Your task: Each line from the one containing "Point to the black saucepan" to the end of the entries is to be repeated exactly, and no other line.

Data:
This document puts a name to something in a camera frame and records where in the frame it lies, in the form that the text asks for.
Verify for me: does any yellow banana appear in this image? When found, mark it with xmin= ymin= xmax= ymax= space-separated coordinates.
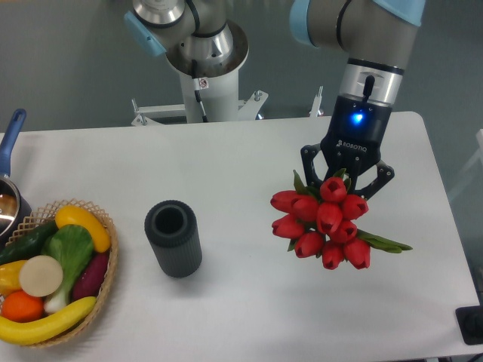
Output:
xmin=1 ymin=296 xmax=97 ymax=345

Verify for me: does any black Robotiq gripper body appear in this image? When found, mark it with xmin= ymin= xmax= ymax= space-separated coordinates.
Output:
xmin=320 ymin=96 xmax=392 ymax=177

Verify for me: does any woven wicker basket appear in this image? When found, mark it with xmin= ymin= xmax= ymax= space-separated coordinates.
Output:
xmin=1 ymin=199 xmax=118 ymax=348

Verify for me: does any yellow squash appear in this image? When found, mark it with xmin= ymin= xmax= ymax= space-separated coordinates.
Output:
xmin=54 ymin=204 xmax=111 ymax=253

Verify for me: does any beige round slice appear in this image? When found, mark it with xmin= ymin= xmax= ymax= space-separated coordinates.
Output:
xmin=19 ymin=255 xmax=63 ymax=297

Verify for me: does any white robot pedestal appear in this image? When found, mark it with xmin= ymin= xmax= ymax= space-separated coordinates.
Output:
xmin=131 ymin=70 xmax=269 ymax=126

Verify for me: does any green bok choy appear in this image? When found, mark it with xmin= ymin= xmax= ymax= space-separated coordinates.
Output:
xmin=42 ymin=225 xmax=94 ymax=314

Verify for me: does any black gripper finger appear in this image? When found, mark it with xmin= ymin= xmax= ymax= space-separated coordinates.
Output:
xmin=300 ymin=143 xmax=328 ymax=189
xmin=354 ymin=161 xmax=395 ymax=200

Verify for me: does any blue handled steel pot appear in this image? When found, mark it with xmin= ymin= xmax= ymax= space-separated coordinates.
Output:
xmin=1 ymin=109 xmax=32 ymax=247

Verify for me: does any green cucumber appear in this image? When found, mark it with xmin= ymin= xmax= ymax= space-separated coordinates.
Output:
xmin=1 ymin=220 xmax=58 ymax=265

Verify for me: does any orange fruit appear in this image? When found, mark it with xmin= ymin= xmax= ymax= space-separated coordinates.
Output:
xmin=1 ymin=290 xmax=44 ymax=323

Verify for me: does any dark grey ribbed vase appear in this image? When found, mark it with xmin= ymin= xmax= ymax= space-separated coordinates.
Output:
xmin=144 ymin=200 xmax=202 ymax=278

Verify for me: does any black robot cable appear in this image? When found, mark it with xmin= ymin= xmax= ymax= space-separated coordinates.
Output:
xmin=190 ymin=60 xmax=209 ymax=124

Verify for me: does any purple sweet potato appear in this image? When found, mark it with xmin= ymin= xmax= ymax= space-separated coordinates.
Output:
xmin=72 ymin=253 xmax=109 ymax=301

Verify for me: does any yellow bell pepper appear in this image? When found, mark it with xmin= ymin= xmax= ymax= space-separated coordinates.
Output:
xmin=0 ymin=260 xmax=26 ymax=296

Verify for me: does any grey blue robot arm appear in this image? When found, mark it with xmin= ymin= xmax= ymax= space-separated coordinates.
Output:
xmin=124 ymin=1 xmax=425 ymax=198

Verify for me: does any red tulip bouquet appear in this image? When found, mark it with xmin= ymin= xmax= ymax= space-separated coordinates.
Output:
xmin=270 ymin=169 xmax=412 ymax=270

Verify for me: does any black device at edge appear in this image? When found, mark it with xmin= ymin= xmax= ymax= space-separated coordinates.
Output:
xmin=455 ymin=305 xmax=482 ymax=345

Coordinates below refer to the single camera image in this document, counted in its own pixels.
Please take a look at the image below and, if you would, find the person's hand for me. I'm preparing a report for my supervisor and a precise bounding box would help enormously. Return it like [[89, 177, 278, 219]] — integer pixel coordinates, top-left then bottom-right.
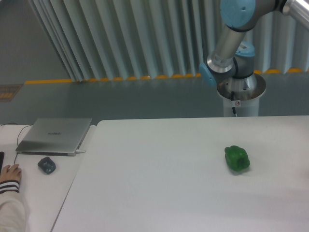
[[0, 164, 22, 184]]

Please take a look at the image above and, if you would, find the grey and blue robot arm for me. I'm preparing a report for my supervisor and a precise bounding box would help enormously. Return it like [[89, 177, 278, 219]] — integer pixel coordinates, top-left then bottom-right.
[[199, 0, 309, 86]]

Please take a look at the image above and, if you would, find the cream striped sleeve forearm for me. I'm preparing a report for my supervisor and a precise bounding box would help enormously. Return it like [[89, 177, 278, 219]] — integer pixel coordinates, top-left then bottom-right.
[[0, 180, 27, 232]]

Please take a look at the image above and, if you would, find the green bell pepper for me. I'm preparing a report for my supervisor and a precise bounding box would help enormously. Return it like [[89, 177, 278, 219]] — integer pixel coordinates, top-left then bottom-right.
[[224, 145, 250, 172]]

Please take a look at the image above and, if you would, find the black keyboard edge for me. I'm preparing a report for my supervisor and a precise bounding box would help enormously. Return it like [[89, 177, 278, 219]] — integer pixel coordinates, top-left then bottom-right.
[[0, 151, 5, 172]]

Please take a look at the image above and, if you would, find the dark grey earbuds case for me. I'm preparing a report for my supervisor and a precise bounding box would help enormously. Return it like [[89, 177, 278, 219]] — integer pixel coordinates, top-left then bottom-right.
[[38, 157, 56, 174]]

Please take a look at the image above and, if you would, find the silver laptop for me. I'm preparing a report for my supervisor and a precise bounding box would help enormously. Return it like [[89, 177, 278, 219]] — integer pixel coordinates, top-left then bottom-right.
[[16, 118, 92, 156]]

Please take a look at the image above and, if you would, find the grey pleated curtain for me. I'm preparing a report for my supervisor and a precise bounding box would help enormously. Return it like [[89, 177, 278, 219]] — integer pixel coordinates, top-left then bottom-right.
[[28, 0, 309, 83]]

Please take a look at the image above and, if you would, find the black mouse cable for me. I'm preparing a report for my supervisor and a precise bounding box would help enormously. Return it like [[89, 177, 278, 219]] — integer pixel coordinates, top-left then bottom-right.
[[0, 123, 33, 166]]

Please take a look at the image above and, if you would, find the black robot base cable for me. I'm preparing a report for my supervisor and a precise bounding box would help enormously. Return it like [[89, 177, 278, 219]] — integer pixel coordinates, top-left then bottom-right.
[[230, 90, 239, 117]]

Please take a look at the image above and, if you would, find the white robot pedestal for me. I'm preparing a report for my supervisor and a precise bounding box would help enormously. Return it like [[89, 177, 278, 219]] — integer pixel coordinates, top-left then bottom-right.
[[217, 73, 266, 117]]

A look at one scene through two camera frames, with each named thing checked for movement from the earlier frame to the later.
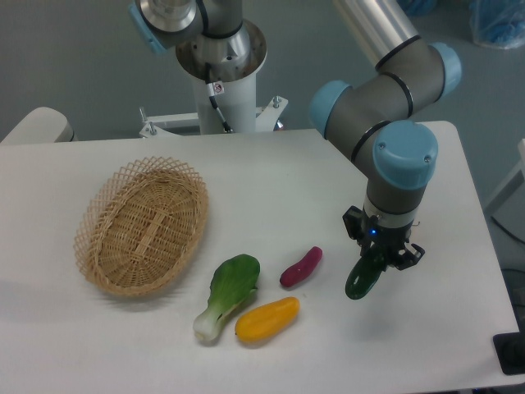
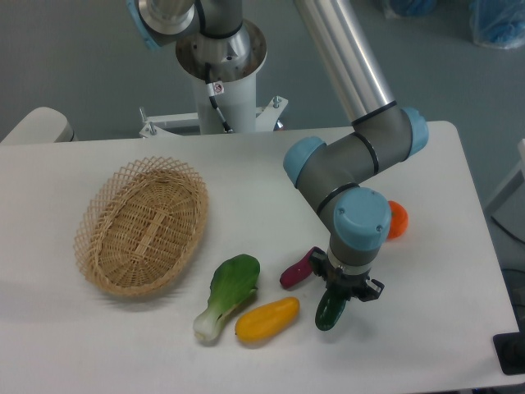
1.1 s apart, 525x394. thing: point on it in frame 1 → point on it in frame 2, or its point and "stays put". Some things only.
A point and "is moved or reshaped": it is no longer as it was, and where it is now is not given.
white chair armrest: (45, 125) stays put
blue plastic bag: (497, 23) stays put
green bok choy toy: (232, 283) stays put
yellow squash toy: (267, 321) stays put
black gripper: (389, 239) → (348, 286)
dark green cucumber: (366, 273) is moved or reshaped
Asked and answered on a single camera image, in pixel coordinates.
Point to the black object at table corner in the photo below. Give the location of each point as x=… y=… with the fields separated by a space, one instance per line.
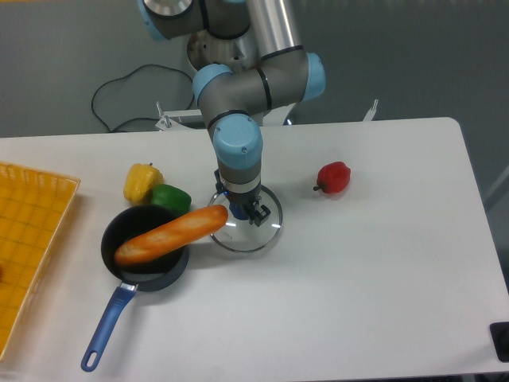
x=500 y=337

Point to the toy baguette bread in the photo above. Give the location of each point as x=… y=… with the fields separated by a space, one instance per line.
x=171 y=236

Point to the red toy bell pepper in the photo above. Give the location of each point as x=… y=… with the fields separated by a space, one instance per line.
x=333 y=178

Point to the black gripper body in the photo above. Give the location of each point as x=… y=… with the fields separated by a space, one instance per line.
x=239 y=194

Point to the glass pot lid blue knob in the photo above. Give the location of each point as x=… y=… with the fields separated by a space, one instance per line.
x=237 y=235

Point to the green toy bell pepper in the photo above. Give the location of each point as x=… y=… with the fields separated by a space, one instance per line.
x=172 y=198

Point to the yellow woven basket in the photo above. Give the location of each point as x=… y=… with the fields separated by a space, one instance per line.
x=34 y=204

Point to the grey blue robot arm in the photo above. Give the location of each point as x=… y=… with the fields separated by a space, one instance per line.
x=283 y=74

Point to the black saucepan blue handle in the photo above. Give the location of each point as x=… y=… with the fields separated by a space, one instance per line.
x=152 y=276

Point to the yellow toy bell pepper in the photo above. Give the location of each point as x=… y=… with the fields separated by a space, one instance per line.
x=140 y=182

Your solution:
Point to the black saucepan blue handle in the photo above. Give the location of each point as x=… y=… with the fields separated by a space, one instance per line.
x=152 y=276

Point to the yellow toy bell pepper in the photo above. Give the location of each point as x=… y=… with the fields separated by a space, one instance per line.
x=140 y=182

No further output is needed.